In the records below, begin at the line containing "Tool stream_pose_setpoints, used" and end at the line containing "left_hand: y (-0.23"; quote every line in that span exactly, including both boundary lines, and no others.

The records
.....

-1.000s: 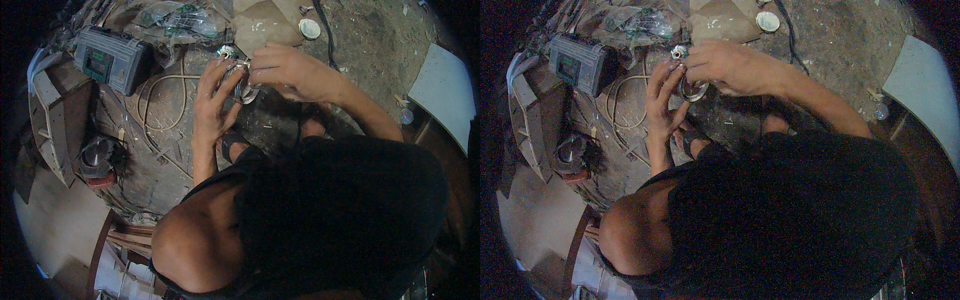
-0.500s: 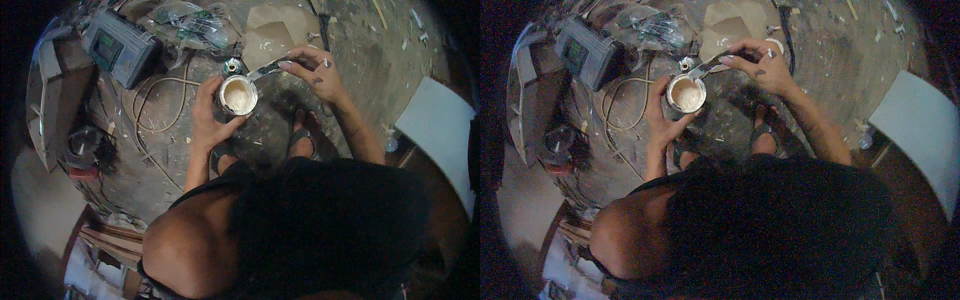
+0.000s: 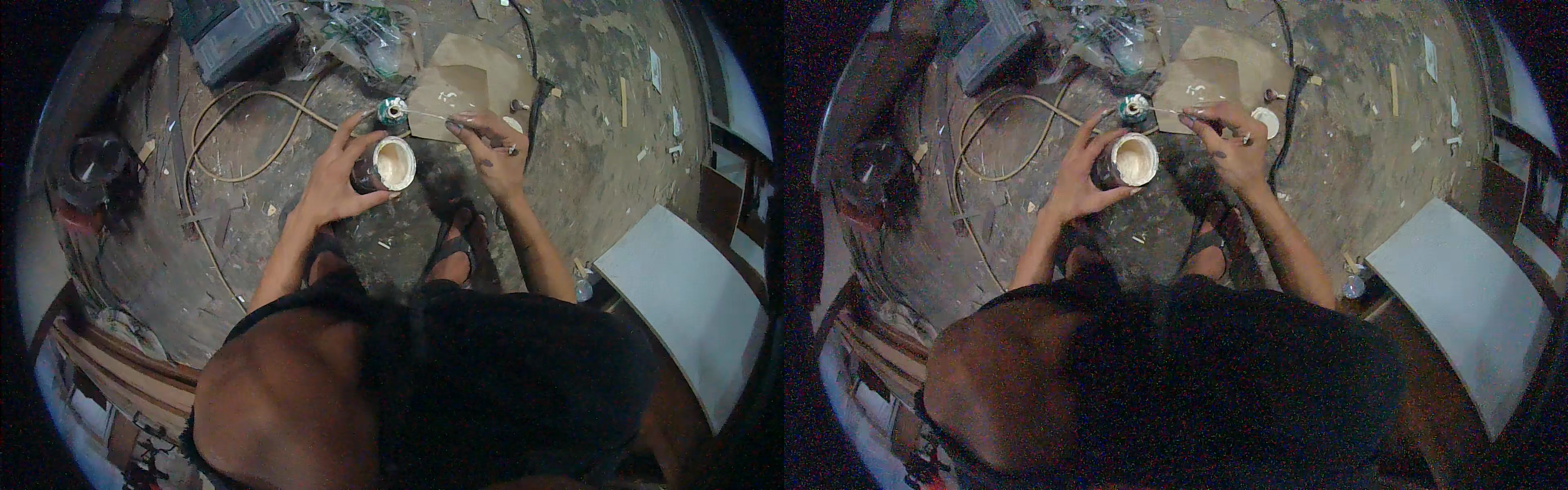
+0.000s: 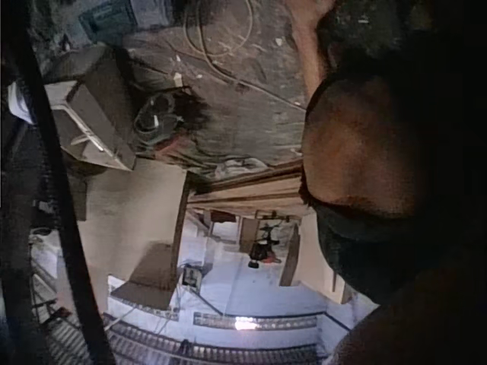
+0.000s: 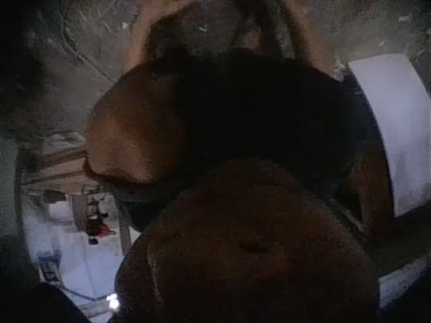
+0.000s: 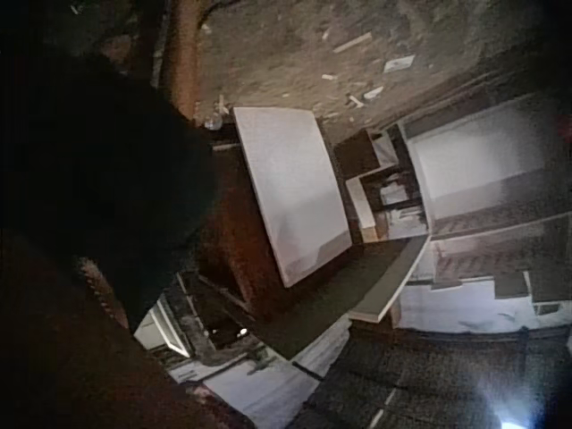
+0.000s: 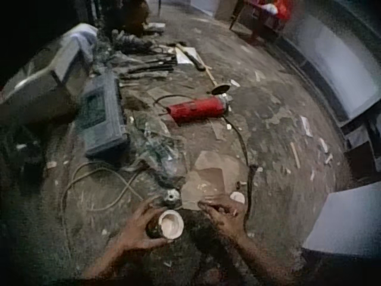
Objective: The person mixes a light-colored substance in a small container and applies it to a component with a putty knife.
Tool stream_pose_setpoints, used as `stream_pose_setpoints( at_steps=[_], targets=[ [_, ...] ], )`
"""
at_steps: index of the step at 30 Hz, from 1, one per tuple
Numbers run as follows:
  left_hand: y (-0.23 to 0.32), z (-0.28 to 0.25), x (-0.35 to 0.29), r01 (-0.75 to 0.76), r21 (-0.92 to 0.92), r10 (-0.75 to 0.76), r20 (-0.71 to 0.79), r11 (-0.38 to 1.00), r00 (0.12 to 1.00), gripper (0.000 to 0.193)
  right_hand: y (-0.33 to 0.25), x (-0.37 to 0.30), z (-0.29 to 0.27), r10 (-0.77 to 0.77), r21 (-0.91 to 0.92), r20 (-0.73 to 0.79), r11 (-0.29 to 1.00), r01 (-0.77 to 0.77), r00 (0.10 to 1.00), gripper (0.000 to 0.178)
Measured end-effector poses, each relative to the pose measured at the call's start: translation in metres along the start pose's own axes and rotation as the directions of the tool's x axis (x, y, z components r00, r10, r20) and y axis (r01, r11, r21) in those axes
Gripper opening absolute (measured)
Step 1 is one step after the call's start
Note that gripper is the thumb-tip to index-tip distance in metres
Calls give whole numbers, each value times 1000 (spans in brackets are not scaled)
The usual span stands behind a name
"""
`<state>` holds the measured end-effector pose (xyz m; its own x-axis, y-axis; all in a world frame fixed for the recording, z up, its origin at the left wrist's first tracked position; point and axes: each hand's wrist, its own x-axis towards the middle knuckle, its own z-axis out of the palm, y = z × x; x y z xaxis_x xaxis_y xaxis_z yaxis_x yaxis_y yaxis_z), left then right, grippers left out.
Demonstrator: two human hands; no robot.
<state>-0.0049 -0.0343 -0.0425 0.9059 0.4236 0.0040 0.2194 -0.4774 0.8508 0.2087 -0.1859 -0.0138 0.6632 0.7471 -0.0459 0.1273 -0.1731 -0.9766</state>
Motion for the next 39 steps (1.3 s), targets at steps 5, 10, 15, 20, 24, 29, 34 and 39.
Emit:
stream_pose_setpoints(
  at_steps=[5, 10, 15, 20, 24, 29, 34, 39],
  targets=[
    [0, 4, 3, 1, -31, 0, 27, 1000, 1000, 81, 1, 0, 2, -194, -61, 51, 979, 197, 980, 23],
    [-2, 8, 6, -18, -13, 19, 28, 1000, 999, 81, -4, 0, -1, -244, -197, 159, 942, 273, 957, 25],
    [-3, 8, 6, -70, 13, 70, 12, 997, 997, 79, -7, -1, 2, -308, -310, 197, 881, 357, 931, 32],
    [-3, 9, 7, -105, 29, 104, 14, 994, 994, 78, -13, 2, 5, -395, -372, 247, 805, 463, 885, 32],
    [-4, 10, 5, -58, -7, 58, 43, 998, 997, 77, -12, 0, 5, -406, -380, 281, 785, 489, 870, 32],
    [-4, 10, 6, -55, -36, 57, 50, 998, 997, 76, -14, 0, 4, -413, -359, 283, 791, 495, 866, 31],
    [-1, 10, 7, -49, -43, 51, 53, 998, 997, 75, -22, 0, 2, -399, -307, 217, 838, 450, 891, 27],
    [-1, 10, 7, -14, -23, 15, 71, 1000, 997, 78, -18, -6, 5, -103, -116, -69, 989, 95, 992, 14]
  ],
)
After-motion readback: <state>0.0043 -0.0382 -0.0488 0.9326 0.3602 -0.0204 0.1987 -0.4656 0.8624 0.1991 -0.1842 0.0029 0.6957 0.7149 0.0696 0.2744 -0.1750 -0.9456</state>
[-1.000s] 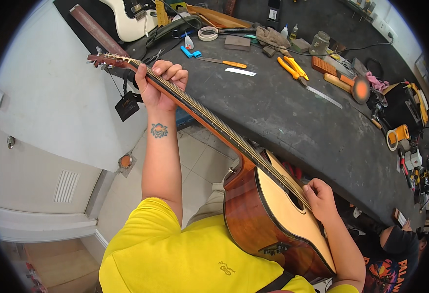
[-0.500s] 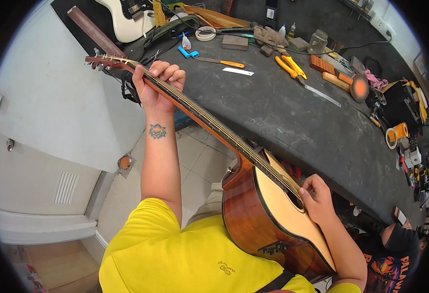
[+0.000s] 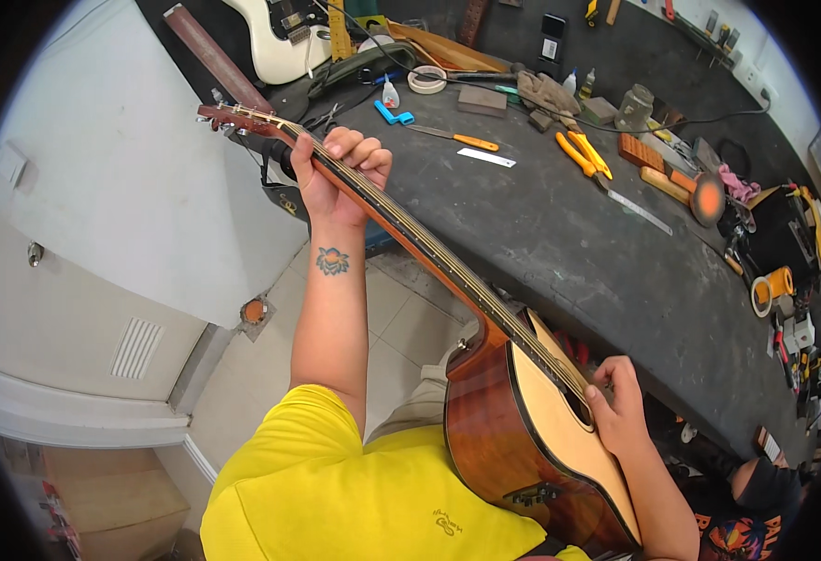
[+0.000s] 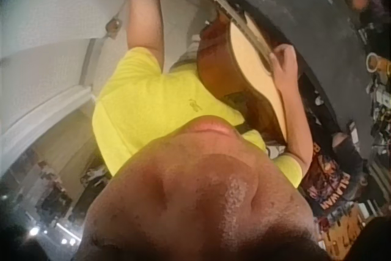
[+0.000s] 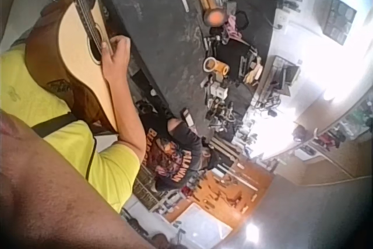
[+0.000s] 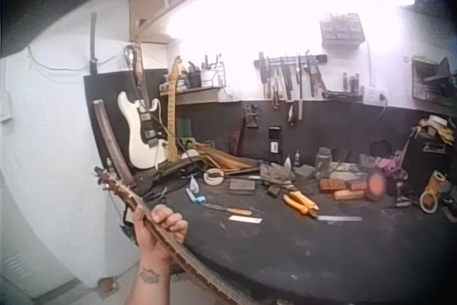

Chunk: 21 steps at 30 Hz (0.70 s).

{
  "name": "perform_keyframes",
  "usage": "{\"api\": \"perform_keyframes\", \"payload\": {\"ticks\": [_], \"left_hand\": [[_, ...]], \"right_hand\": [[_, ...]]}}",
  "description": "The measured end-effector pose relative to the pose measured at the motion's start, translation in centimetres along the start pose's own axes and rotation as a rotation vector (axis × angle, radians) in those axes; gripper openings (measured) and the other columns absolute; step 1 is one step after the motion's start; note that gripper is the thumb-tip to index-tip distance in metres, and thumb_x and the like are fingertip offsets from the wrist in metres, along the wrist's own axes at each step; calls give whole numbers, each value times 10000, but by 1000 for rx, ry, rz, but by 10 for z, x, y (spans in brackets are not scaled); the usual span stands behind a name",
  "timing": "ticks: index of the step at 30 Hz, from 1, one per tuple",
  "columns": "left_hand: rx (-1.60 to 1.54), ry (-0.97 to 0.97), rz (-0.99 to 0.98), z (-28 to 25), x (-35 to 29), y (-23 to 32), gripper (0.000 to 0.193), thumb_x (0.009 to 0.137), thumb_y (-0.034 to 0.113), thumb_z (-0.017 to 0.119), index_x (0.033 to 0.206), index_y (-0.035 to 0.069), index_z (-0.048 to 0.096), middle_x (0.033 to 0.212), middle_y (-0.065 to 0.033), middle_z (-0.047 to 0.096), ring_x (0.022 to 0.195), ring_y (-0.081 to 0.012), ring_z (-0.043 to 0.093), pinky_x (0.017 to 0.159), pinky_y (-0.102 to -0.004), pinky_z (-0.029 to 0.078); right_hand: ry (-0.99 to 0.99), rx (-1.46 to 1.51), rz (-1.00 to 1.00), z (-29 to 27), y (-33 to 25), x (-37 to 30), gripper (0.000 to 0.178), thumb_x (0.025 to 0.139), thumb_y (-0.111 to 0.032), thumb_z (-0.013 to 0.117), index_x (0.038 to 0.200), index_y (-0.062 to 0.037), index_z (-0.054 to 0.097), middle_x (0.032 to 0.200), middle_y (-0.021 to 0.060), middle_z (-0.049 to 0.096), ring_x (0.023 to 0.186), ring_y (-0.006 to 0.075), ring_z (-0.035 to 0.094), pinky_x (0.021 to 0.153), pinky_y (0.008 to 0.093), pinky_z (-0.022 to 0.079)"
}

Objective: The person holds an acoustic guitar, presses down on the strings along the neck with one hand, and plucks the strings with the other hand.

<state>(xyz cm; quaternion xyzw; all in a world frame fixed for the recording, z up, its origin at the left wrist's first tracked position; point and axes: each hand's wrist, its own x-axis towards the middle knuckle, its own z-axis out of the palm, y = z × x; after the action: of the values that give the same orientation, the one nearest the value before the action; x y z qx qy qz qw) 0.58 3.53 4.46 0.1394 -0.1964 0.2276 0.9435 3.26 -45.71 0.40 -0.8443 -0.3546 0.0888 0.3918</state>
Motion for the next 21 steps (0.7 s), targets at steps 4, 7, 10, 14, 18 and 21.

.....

Written answer
Tool stream_pose_setpoints, used as `stream_pose_setpoints( at_steps=[_], targets=[ [_, ...] ], )`
"""
at_steps: index of the step at 30 Hz, from 1, one per tuple
Numbers run as follows:
  left_hand: y (-0.23 to 0.32), z (-0.28 to 0.25), x (-0.35 to 0.29), r01 (-0.75 to 0.76), r21 (-0.92 to 0.92), r10 (-0.75 to 0.76), r20 (-0.71 to 0.79), r11 (-0.38 to 1.00), r00 (0.12 to 1.00), gripper (0.000 to 0.193)

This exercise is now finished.